◆ **The problem**:
Below are records; work out how many of their lines contain "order" and give only that number.

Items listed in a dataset

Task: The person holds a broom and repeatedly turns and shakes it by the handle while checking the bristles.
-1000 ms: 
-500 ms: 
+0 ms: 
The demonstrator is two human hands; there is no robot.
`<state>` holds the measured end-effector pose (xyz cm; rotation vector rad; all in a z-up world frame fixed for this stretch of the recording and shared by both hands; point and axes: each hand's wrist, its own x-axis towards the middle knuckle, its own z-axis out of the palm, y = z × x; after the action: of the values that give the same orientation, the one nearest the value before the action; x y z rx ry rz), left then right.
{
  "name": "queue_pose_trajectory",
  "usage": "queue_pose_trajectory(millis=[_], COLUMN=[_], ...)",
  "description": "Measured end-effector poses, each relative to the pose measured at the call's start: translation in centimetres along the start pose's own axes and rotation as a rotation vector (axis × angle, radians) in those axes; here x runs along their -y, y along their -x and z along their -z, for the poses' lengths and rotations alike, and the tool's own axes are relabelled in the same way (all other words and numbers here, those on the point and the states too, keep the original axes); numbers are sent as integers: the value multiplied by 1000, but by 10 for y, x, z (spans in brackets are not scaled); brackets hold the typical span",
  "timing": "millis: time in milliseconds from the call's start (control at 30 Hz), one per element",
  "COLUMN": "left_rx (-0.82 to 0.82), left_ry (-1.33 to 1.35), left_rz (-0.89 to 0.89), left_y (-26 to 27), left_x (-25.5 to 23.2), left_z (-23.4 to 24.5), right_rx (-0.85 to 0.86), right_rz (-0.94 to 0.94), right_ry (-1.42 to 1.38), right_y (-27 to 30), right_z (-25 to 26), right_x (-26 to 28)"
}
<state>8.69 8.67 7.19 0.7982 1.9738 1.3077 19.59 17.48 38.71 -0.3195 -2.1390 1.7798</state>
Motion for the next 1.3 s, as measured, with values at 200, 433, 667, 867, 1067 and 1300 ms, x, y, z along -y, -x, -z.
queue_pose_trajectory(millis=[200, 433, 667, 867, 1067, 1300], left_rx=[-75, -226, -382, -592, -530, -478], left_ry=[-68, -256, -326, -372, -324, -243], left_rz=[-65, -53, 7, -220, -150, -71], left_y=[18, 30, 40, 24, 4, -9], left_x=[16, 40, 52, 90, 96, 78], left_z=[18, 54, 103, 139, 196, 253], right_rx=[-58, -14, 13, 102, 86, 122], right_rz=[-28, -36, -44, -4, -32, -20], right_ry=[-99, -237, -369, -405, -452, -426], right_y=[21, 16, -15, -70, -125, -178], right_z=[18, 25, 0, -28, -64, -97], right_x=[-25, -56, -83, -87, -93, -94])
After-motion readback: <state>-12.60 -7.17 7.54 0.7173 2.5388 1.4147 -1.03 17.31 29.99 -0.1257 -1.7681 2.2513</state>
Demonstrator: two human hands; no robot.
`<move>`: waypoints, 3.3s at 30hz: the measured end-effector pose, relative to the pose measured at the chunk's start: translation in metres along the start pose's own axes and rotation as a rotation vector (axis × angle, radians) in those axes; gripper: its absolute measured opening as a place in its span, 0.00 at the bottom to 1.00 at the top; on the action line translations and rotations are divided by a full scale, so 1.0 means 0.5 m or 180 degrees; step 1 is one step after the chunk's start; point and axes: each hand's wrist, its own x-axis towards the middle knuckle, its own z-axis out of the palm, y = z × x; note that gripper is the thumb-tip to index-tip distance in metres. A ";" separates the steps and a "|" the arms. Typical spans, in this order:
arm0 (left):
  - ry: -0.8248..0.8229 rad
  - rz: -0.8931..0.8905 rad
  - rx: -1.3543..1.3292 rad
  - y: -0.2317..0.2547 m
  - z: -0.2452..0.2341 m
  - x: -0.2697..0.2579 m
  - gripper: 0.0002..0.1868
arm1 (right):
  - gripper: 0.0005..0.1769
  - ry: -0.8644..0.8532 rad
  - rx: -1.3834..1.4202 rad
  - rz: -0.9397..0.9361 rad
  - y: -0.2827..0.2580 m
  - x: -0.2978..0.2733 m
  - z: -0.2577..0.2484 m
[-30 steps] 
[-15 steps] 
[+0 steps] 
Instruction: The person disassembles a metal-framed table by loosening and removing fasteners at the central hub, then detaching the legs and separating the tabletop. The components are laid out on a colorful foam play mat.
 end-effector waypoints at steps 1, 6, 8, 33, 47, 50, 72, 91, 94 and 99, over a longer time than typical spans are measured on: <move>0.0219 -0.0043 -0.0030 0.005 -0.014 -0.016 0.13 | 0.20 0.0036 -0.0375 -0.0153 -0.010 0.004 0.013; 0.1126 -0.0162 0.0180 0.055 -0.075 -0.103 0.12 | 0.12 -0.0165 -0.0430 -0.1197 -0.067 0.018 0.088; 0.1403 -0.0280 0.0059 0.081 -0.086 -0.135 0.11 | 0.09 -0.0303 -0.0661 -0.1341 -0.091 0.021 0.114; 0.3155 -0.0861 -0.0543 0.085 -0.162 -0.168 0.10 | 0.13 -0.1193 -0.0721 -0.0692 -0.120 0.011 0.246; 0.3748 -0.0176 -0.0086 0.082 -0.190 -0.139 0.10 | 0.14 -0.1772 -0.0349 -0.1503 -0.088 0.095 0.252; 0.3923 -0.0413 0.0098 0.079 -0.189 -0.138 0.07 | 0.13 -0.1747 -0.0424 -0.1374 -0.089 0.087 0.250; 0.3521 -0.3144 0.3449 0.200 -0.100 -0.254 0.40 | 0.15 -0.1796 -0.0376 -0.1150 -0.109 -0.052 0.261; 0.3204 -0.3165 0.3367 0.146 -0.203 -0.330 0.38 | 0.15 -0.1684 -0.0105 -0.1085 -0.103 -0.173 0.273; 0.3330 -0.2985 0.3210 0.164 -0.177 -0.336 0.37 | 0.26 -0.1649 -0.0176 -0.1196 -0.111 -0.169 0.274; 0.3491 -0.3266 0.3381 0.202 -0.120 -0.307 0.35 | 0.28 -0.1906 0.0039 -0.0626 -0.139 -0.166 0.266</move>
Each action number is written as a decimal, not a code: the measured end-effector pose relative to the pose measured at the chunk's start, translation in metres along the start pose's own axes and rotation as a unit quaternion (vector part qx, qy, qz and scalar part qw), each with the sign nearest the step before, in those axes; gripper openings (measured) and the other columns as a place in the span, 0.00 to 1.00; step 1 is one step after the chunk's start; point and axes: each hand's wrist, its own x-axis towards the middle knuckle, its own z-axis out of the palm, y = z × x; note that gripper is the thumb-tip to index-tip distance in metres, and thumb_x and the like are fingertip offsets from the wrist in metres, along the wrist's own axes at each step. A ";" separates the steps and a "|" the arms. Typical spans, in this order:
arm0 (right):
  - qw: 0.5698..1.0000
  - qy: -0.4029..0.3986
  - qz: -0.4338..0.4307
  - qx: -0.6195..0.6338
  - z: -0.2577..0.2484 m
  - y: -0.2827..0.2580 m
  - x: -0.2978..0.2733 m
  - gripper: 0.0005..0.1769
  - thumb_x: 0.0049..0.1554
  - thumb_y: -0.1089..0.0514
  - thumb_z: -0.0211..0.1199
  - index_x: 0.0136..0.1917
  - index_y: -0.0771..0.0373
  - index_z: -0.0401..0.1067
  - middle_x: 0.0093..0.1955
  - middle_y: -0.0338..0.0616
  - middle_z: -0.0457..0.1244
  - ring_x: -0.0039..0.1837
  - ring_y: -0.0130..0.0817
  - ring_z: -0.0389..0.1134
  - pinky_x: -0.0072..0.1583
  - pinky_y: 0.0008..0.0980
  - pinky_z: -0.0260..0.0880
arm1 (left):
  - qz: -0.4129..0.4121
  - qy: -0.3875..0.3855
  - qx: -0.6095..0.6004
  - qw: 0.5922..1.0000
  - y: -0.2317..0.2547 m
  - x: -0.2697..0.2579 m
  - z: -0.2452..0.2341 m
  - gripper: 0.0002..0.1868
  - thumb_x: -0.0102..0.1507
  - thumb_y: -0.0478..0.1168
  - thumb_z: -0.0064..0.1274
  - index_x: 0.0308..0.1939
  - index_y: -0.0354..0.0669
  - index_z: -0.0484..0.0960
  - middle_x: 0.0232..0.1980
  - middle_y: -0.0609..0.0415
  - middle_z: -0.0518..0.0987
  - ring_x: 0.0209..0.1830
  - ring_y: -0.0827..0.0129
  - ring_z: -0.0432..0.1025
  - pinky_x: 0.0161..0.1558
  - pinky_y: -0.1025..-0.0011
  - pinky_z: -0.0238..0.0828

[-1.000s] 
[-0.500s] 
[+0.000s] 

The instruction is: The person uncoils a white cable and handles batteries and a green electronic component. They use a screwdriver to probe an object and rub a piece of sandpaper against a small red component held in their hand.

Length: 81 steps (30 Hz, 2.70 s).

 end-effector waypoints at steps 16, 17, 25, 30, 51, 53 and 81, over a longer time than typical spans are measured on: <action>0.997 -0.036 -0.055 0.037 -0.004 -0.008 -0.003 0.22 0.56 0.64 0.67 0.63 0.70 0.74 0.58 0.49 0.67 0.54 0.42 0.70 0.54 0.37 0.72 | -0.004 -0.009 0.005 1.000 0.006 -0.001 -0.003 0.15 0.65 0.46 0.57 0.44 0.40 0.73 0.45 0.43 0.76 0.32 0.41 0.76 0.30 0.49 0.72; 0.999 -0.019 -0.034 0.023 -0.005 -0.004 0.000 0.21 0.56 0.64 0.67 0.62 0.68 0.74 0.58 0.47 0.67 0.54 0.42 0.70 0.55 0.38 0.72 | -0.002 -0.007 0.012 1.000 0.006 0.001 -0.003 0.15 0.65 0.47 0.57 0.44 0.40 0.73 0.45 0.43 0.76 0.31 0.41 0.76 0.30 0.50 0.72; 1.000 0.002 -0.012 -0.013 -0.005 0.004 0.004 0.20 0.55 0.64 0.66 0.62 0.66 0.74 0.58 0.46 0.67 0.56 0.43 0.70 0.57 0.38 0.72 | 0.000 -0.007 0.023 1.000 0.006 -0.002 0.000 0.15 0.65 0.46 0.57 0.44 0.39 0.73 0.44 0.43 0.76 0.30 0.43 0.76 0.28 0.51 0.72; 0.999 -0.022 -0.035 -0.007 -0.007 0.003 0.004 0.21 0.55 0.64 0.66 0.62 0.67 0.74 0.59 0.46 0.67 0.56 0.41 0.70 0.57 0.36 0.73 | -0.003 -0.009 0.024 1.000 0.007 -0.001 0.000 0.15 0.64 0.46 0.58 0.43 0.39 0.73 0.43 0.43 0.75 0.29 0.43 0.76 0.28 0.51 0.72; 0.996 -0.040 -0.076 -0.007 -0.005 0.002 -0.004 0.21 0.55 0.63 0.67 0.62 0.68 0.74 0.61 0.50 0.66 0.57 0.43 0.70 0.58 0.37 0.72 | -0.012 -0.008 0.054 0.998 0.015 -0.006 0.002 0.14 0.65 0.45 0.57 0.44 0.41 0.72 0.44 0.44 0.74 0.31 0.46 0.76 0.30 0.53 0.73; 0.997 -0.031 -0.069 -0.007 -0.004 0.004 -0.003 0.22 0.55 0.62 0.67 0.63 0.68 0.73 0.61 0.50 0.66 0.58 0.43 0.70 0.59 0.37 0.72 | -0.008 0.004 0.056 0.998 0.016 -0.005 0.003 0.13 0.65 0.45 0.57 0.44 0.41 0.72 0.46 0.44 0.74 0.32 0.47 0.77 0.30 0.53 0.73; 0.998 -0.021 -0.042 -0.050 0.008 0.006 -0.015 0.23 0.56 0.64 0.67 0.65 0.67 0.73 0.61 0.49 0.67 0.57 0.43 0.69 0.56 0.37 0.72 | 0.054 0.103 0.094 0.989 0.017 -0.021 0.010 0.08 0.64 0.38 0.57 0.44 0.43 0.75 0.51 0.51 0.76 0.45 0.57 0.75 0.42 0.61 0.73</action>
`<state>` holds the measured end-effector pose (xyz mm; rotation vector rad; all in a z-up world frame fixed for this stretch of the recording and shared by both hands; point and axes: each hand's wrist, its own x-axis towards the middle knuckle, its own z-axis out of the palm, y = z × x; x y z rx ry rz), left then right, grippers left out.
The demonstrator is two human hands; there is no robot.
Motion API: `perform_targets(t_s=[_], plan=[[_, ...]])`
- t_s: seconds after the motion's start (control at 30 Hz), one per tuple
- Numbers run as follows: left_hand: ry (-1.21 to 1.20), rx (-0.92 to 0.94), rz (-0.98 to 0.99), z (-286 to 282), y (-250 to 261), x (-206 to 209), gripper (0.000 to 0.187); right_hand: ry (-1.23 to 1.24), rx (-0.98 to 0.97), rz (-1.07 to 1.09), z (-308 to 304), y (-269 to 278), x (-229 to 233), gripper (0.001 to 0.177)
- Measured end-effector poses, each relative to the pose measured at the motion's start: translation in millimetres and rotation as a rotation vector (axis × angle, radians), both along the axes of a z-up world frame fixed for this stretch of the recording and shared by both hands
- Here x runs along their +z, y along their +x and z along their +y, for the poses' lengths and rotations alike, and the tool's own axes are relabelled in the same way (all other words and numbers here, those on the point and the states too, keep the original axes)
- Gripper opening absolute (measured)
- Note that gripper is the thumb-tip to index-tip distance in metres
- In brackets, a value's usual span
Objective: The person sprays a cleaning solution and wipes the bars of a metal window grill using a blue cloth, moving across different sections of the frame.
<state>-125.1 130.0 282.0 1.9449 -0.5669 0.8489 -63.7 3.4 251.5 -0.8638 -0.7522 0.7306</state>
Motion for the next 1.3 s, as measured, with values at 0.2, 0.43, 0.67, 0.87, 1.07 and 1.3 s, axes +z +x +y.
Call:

◆ **Task solution**:
2